What to work on:
In the data below, find the line containing "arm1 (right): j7", then set down that line and every later line up to and including the line containing "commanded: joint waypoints", exactly.

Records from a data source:
════

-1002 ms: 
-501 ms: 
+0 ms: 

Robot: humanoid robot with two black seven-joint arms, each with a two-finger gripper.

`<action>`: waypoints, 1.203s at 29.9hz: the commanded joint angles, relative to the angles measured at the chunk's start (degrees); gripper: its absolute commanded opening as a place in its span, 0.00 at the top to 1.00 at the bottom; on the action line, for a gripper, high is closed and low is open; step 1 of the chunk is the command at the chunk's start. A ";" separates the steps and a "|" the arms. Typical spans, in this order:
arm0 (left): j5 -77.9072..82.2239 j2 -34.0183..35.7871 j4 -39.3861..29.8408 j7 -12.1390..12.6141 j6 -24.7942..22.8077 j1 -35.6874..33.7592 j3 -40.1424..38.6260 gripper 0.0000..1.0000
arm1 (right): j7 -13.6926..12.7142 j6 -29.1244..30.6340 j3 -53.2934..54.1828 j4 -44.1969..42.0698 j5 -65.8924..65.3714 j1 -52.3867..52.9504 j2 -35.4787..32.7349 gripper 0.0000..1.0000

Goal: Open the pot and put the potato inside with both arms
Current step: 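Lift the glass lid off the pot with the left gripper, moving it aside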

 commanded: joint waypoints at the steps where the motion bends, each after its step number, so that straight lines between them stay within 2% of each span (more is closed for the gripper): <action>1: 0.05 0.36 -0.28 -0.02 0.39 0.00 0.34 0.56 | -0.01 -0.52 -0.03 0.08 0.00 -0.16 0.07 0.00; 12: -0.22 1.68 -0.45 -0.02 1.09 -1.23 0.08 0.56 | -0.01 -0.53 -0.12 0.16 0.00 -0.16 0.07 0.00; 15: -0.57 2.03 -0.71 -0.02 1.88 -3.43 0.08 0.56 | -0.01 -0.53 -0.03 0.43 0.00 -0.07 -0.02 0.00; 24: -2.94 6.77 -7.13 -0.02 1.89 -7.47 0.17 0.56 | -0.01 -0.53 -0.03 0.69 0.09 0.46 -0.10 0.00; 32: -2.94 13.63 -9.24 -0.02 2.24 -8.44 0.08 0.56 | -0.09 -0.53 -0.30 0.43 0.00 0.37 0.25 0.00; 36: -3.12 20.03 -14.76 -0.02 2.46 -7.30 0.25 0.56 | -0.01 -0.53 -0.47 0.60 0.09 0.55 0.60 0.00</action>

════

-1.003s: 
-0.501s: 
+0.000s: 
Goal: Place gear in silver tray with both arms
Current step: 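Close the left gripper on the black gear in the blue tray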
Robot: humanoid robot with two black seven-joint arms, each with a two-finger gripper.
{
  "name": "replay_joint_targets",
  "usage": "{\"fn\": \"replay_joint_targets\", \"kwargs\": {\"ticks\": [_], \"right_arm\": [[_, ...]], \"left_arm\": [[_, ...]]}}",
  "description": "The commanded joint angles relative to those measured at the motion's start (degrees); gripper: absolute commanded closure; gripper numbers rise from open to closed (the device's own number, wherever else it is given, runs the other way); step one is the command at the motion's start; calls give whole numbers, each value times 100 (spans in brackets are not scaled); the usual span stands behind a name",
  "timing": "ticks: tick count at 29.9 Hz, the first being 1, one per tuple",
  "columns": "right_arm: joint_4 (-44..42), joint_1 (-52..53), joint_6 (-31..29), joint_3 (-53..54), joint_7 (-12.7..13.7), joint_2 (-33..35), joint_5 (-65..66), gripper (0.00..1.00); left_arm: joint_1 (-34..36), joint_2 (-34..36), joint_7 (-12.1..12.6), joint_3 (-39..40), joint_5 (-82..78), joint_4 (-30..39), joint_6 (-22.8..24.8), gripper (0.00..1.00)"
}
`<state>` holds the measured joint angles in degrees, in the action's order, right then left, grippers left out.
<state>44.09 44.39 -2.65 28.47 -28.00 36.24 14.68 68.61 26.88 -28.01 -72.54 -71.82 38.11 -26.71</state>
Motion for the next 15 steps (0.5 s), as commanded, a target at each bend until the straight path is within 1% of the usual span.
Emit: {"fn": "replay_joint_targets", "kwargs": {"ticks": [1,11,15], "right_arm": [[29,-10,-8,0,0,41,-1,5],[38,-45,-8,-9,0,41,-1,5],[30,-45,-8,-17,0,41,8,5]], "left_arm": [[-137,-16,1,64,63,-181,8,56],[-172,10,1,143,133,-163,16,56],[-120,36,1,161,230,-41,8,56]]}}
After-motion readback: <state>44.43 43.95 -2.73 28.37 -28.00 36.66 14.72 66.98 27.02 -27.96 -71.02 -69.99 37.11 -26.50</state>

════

Response for this exercise:
arm1 (right): j7 -13.6926..12.7142 j6 -29.1244..30.6340 j3 -53.2934..54.1828 j4 -44.1969..42.0698 j5 -65.8924..65.3714 j1 -52.3867..52.9504 j2 -35.4787..32.7349 gripper 0.0000..1.0000

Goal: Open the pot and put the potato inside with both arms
Current step: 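Lift the glass lid off the pot with the left gripper, moving it aside
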
 commanded: joint waypoints at the steps where the motion bends, each after its step number, so that straight lines between them stay within 2% of each span (more is closed for the gripper): <action>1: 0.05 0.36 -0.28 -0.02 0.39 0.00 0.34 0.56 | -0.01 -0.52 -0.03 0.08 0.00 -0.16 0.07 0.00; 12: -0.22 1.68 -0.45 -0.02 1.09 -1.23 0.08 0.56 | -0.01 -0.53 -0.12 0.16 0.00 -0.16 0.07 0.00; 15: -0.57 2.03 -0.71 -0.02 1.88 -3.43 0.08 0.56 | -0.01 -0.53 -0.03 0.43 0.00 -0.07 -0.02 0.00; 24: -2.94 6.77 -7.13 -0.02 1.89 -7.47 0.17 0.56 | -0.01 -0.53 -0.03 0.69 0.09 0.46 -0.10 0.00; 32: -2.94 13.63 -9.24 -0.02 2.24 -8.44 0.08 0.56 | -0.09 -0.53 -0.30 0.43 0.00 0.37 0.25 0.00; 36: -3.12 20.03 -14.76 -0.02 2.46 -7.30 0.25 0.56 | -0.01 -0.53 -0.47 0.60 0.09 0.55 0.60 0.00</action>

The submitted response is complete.